━━ DATA LISTING ━━

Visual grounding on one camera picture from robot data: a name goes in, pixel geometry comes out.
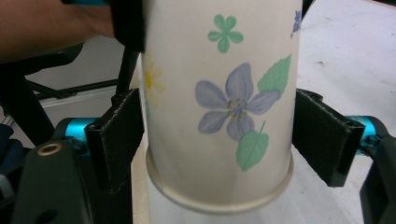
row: green leaf
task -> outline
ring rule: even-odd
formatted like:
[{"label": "green leaf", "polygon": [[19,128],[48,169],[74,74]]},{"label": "green leaf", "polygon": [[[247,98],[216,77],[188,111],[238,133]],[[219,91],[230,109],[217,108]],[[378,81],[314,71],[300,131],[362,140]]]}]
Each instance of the green leaf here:
[{"label": "green leaf", "polygon": [[268,69],[262,79],[258,83],[259,91],[274,91],[278,90],[280,94],[285,91],[288,85],[289,70],[290,70],[291,55],[286,59],[281,59],[279,62]]},{"label": "green leaf", "polygon": [[253,131],[242,137],[236,151],[236,160],[242,171],[247,171],[262,160],[268,141],[269,135],[262,131]]}]

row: green flower
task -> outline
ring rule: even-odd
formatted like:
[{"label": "green flower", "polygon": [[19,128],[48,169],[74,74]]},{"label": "green flower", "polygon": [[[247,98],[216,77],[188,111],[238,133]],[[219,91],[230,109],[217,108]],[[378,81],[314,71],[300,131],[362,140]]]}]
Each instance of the green flower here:
[{"label": "green flower", "polygon": [[231,16],[227,20],[224,17],[217,15],[215,17],[215,24],[220,31],[211,31],[207,36],[210,41],[218,43],[218,49],[221,53],[226,53],[230,48],[230,40],[235,44],[239,44],[244,40],[244,36],[236,31],[231,31],[236,25],[236,18]]}]

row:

━━━

For every entry above, please output the text exactly and leave any picture behind.

Visual grounding on one camera picture from robot data: a name goes in, pixel geometry comes out.
row: green leaf
task -> outline
ring rule: even-odd
formatted like:
[{"label": "green leaf", "polygon": [[19,128],[48,169],[74,74]]},{"label": "green leaf", "polygon": [[[247,98],[216,77],[188,111],[238,133]],[[219,91],[230,109],[217,108]],[[378,81],[314,71],[300,131],[362,140]]]}]
Each instance of the green leaf here:
[{"label": "green leaf", "polygon": [[268,69],[262,79],[258,83],[259,91],[274,91],[278,90],[280,94],[285,91],[288,85],[289,70],[290,70],[291,55],[286,59],[281,59],[279,62]]},{"label": "green leaf", "polygon": [[253,131],[242,137],[236,151],[236,160],[242,171],[247,171],[262,160],[268,141],[269,135],[262,131]]}]

row: green flower
task -> outline
ring rule: even-odd
formatted like:
[{"label": "green flower", "polygon": [[19,128],[48,169],[74,74]]},{"label": "green flower", "polygon": [[[247,98],[216,77],[188,111],[238,133]],[[219,91],[230,109],[217,108]],[[378,81],[314,71],[300,131],[362,140]]]}]
Each instance of the green flower here:
[{"label": "green flower", "polygon": [[231,16],[227,20],[224,17],[217,15],[215,17],[215,24],[220,31],[211,31],[207,36],[210,41],[218,43],[218,49],[221,53],[226,53],[230,48],[230,40],[235,44],[239,44],[244,40],[244,36],[236,31],[231,31],[236,25],[236,18]]}]

row:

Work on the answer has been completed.